Work task — Whenever the word "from" appears on a line of the material below, that line is counted; state the total alone.

Available data —
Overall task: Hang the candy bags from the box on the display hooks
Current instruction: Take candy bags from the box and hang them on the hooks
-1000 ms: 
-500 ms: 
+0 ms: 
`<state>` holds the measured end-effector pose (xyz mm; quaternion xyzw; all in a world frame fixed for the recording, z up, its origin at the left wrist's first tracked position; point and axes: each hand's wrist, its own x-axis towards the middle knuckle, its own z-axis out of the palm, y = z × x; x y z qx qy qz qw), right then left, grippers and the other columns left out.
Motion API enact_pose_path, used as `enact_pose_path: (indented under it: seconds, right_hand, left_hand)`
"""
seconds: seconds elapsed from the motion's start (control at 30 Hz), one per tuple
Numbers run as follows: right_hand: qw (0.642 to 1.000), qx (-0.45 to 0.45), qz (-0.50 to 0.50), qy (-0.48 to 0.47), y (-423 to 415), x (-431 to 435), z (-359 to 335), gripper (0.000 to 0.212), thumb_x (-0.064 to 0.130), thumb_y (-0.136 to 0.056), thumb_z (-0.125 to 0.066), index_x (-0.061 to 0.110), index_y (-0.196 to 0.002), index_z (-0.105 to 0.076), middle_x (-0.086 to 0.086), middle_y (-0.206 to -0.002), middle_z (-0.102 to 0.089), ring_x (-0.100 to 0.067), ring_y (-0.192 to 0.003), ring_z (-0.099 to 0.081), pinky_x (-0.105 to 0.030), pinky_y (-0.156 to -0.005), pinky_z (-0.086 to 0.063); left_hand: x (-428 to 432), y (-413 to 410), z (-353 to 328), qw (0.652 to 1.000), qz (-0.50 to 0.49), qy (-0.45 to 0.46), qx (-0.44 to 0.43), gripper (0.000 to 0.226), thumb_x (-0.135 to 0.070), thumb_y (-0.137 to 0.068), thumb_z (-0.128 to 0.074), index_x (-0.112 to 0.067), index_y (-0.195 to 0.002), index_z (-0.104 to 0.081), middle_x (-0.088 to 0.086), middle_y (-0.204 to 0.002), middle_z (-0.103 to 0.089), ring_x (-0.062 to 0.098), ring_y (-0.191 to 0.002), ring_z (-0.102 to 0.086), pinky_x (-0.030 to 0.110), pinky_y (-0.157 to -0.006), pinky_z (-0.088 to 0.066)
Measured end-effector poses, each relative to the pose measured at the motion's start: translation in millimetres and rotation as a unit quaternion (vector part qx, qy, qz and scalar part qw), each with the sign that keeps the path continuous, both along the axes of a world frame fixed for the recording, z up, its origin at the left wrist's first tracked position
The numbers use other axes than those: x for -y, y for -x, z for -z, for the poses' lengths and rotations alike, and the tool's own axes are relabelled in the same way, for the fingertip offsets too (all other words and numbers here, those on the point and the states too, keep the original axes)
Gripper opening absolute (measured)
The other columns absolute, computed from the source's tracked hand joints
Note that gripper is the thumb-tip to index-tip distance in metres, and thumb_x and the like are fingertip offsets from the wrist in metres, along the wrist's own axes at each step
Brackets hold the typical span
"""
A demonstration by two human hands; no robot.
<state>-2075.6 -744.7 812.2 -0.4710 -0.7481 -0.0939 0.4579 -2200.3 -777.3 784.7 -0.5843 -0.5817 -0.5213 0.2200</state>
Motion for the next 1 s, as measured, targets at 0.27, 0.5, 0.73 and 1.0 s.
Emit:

Task solution — 5